## The problem
Which lines of the records contain the word "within"? Show each of them.
*** Opening Extracted entries ***
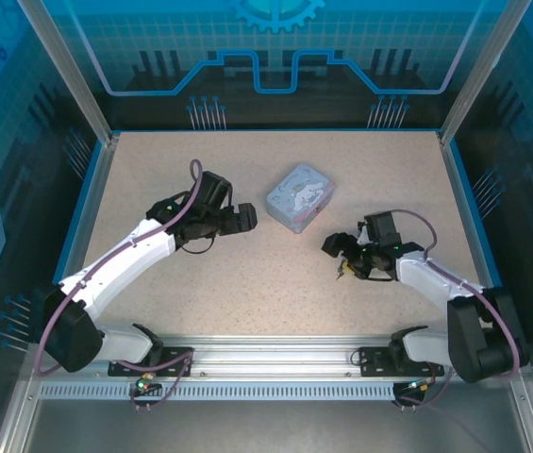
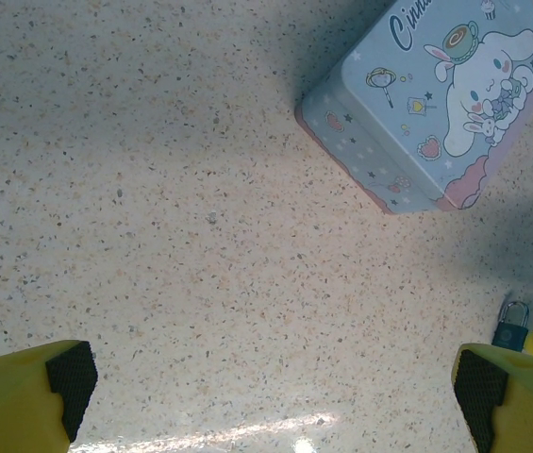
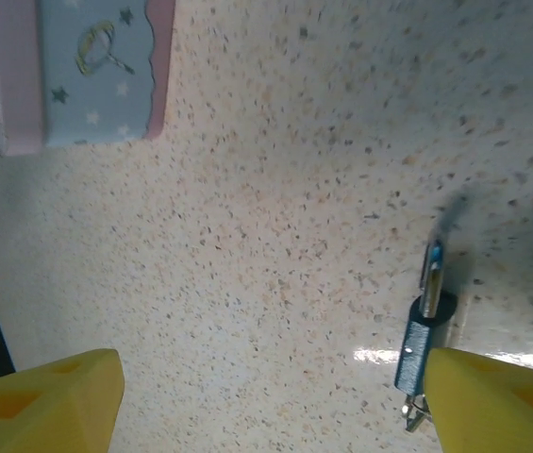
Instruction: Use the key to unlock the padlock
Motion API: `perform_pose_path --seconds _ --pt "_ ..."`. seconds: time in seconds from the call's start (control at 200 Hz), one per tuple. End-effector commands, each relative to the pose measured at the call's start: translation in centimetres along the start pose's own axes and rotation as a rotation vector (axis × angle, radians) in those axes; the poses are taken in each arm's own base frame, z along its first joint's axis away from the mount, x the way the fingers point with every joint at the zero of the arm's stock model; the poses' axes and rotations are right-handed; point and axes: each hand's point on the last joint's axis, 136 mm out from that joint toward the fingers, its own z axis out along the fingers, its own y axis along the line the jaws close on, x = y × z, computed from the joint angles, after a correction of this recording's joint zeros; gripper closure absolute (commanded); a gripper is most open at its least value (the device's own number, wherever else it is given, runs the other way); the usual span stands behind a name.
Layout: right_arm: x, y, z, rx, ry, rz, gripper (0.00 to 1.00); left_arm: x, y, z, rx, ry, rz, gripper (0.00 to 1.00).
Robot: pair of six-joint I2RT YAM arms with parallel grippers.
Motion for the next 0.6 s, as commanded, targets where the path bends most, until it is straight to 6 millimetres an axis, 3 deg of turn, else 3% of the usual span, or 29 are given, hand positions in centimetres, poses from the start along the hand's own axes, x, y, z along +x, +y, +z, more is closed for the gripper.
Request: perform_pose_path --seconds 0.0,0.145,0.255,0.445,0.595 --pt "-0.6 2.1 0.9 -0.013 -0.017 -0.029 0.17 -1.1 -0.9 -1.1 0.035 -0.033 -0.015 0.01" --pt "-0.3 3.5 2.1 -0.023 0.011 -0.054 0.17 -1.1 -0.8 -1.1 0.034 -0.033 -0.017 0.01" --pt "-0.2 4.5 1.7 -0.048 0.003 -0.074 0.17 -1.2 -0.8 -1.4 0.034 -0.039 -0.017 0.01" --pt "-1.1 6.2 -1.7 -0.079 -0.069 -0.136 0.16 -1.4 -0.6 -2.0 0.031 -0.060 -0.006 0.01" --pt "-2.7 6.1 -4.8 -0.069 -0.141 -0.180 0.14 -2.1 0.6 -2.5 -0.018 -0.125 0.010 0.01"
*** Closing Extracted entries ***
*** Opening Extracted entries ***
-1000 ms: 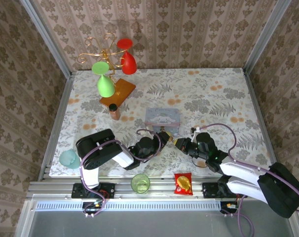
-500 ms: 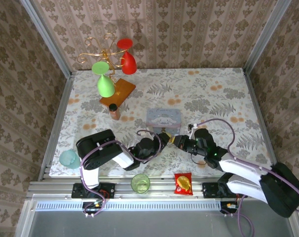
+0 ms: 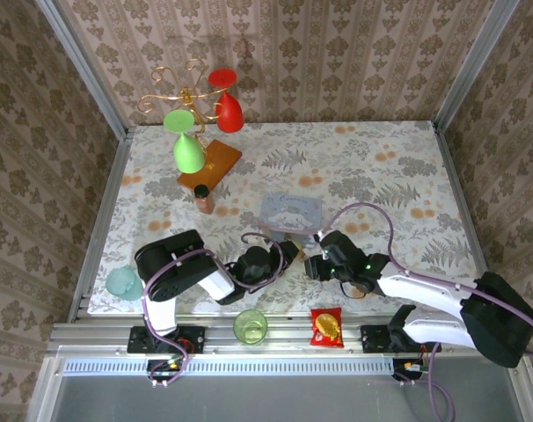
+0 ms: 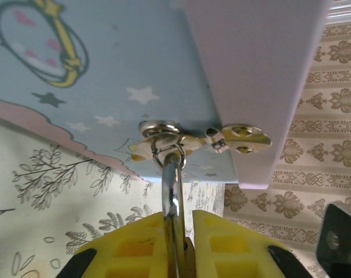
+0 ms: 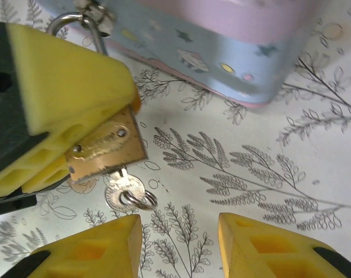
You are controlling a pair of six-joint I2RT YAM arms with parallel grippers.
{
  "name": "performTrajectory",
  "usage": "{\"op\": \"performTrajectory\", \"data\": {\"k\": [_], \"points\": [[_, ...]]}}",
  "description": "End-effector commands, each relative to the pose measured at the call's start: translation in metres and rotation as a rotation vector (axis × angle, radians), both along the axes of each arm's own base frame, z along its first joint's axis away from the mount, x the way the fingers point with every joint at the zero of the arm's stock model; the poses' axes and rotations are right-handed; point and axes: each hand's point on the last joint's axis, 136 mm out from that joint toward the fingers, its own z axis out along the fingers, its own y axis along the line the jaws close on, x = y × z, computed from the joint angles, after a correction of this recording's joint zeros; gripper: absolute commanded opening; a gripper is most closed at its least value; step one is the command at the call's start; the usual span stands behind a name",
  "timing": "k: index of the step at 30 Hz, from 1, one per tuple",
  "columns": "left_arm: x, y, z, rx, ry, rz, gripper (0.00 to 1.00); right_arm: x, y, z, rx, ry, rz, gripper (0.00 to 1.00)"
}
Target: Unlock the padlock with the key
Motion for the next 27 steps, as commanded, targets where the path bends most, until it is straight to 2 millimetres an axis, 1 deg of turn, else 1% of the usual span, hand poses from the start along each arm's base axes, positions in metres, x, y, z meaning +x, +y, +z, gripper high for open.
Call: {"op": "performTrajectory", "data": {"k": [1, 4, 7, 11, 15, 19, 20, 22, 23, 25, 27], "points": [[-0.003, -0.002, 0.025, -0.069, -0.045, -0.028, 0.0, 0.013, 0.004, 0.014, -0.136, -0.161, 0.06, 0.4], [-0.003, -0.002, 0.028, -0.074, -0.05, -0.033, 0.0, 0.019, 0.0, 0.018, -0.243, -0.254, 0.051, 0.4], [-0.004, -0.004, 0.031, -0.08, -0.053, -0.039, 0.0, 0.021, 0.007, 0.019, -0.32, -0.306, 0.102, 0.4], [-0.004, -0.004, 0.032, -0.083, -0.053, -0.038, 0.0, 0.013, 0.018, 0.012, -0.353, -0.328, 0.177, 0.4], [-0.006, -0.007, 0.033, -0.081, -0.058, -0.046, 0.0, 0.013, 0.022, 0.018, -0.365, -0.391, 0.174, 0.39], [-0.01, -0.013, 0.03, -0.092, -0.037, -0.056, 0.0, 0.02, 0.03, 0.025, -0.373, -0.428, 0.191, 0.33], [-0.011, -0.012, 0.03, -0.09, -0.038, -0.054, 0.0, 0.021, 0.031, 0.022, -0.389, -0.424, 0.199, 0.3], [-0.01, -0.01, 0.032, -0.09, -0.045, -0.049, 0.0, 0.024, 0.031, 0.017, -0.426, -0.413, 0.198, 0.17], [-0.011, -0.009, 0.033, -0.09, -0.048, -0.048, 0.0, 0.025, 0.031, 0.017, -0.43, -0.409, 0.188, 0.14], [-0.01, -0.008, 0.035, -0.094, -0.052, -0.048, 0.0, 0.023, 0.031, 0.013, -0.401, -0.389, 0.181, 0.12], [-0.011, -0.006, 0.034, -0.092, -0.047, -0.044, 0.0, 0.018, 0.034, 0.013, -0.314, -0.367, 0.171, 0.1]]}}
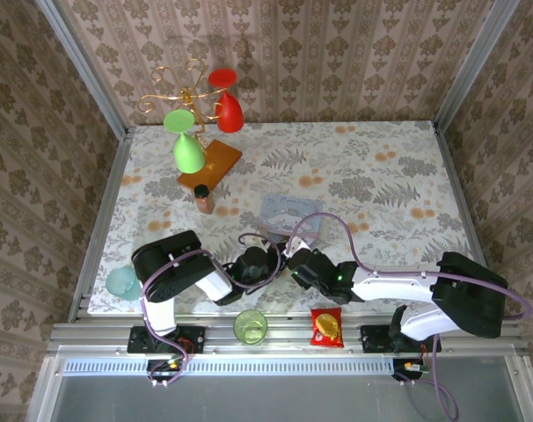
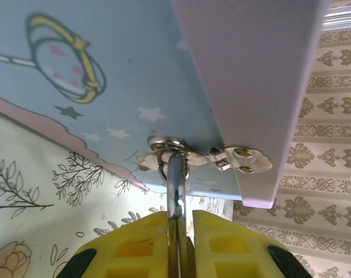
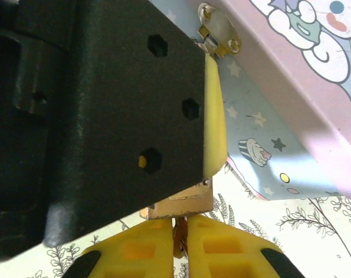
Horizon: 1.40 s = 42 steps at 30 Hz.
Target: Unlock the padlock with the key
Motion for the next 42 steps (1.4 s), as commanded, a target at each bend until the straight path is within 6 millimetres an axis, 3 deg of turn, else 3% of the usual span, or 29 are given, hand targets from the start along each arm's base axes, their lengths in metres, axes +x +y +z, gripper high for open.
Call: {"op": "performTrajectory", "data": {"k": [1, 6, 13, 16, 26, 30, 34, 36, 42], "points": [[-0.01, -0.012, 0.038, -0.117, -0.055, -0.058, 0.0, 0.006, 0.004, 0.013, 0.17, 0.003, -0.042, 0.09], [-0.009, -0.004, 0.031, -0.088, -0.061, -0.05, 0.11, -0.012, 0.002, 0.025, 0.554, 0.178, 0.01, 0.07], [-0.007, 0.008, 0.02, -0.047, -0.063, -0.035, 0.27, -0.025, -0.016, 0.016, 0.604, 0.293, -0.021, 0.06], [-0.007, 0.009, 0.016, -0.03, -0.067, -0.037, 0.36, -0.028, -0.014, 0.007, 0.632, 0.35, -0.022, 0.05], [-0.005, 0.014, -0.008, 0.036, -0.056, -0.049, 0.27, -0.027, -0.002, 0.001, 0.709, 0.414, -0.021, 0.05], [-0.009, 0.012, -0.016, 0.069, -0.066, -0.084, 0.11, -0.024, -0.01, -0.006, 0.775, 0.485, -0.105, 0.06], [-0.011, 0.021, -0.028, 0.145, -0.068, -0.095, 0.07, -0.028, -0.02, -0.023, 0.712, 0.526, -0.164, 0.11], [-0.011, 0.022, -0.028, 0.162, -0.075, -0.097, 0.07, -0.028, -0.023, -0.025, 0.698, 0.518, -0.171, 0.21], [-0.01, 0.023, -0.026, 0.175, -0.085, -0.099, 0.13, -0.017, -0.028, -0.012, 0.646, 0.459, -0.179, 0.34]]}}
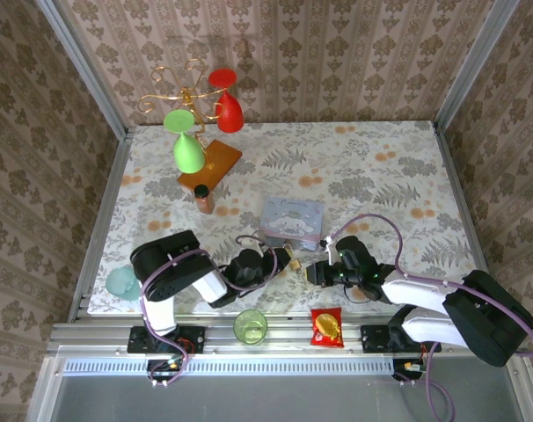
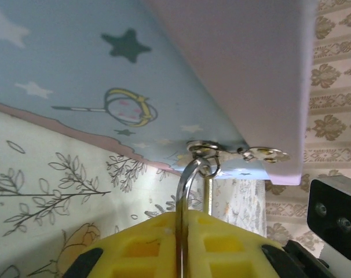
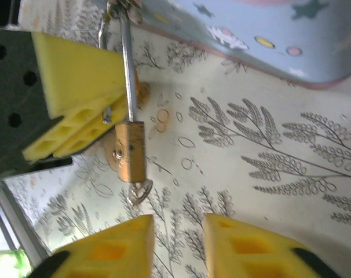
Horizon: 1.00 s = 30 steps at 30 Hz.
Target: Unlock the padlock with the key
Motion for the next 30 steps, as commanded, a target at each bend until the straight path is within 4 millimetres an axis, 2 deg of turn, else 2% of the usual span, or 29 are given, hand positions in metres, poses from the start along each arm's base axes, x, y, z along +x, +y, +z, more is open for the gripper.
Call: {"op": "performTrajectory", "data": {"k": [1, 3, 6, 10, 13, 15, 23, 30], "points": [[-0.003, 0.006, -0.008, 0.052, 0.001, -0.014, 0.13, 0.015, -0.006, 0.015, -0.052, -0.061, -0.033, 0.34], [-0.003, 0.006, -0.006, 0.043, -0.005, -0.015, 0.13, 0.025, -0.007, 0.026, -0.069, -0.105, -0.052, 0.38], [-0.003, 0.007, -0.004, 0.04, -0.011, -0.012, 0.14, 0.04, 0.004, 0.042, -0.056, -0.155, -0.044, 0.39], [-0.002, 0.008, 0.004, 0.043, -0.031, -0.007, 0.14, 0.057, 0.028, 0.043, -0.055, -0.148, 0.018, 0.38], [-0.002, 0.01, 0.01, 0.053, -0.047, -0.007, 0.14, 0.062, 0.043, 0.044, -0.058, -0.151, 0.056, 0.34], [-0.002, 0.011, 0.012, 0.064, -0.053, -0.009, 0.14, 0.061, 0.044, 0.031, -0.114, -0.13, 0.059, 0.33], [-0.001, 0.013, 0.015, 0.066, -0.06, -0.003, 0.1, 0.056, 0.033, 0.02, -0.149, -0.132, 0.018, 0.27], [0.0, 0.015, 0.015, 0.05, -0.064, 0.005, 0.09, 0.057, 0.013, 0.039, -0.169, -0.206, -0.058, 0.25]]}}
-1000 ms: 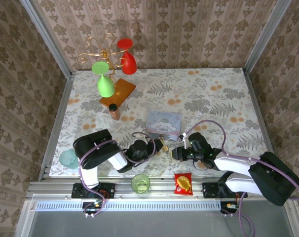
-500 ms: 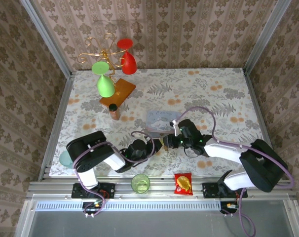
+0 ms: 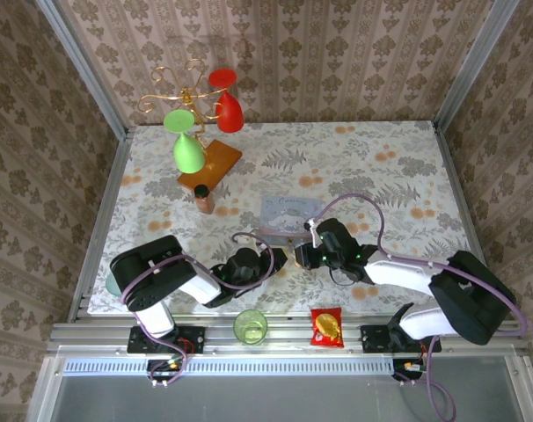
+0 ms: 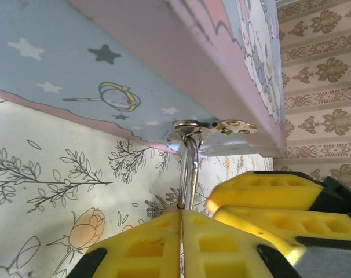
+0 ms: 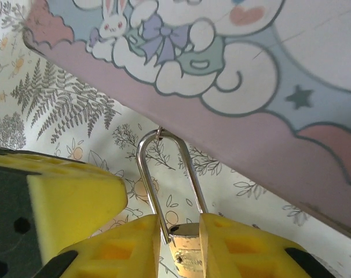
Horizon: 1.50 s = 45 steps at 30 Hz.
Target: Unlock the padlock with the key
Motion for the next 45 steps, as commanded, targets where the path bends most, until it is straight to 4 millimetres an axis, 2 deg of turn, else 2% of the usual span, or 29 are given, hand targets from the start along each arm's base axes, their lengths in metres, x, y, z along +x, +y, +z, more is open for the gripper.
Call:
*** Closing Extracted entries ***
## Response to the exercise
Motion for the next 42 steps (1.4 s), as commanded, a target at each bend until the straight path is within 6 millimetres an axis, 3 deg of turn, else 3% of the usual span, or 29 are given, hand targets from the start along each arm's base axes, their lengths in metres, axes +x +y +z, gripper high for open.
Motion for the next 30 steps, as commanded, a target at each bend until the straight path is within 4 millimetres an axis, 2 deg of turn, else 2% of the usual span, or 29 are given, hand positions in metres, poses from the start along each arm's base axes, x, y, z along +x, +y, +z, more is open for the gripper.

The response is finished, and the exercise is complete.